• PROBLEM:
Only these lines of the data below are wanted: the one with "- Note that", the one with "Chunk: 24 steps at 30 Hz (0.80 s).", and any lines between them, each repeated exactly.

• DATA SHOWN:
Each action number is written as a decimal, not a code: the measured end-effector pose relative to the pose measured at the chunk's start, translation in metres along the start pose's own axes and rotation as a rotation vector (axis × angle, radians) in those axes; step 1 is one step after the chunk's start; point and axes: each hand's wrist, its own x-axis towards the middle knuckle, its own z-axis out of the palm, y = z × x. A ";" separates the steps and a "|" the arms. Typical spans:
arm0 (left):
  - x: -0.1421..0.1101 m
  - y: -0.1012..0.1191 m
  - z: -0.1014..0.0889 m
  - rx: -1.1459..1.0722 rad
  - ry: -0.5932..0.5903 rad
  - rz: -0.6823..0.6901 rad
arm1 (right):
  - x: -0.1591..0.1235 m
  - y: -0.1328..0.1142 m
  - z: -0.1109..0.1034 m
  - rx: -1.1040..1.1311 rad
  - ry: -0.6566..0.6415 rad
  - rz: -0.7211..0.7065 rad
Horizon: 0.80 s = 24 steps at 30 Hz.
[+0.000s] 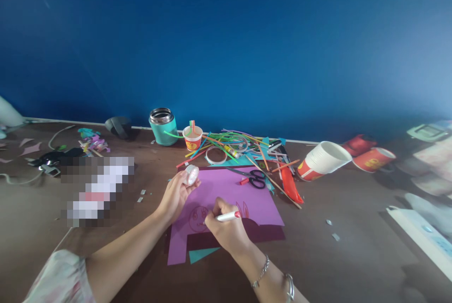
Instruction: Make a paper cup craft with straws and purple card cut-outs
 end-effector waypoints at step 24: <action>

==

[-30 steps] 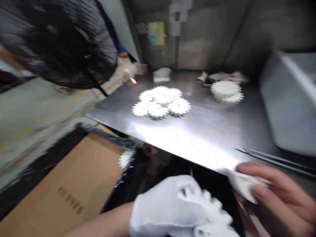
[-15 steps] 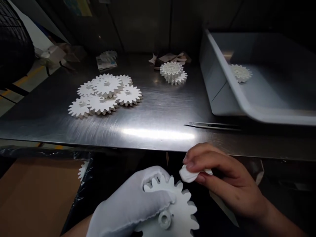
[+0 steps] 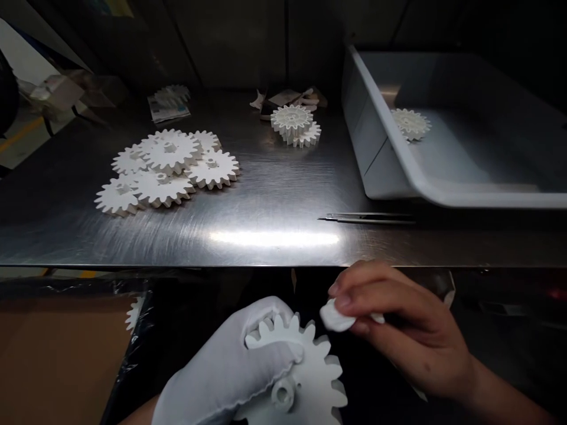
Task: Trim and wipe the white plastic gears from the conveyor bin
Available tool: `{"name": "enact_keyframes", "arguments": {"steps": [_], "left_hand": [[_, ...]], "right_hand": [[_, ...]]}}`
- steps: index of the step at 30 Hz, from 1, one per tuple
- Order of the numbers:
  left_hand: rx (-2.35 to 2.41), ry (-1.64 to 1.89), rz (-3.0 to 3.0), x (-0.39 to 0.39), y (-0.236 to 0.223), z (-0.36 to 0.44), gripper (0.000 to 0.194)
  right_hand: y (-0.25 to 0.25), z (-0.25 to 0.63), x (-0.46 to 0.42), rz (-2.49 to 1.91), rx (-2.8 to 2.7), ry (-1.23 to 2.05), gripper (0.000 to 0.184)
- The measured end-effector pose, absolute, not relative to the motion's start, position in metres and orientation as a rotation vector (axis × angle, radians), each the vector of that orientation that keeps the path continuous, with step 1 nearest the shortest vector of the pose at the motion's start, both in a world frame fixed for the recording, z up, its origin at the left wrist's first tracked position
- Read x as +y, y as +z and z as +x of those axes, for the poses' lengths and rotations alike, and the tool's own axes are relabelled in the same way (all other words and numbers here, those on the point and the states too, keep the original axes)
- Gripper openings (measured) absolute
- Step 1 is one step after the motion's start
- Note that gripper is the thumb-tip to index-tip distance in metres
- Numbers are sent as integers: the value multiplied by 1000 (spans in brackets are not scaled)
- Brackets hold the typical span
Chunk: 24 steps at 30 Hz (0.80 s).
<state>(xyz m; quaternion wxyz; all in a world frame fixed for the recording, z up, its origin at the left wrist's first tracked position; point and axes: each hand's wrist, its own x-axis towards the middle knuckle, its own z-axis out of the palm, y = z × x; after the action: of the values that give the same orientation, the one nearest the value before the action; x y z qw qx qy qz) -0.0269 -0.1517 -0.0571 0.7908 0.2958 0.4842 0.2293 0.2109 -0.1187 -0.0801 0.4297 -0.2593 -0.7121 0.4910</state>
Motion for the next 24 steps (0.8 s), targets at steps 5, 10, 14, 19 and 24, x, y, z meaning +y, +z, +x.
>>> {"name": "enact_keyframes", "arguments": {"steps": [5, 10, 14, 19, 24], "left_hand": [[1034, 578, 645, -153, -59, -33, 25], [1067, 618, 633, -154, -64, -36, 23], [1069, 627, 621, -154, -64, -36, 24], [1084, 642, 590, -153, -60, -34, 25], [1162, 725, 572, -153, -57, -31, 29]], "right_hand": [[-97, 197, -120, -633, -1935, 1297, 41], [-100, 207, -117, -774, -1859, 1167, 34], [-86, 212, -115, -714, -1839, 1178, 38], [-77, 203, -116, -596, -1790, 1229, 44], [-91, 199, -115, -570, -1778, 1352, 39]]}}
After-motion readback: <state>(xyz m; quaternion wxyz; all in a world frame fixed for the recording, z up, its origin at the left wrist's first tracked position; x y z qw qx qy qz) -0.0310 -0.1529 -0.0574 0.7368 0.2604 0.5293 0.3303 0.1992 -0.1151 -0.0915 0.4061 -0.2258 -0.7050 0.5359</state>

• EXPECTED OUTPUT:
- Note that gripper is the thumb-tip to index-tip distance in metres
- Numbers are sent as integers: the value multiplied by 1000 (spans in brackets are not scaled)
- Brackets hold the typical span
Chunk: 24 steps at 30 Hz (0.80 s).

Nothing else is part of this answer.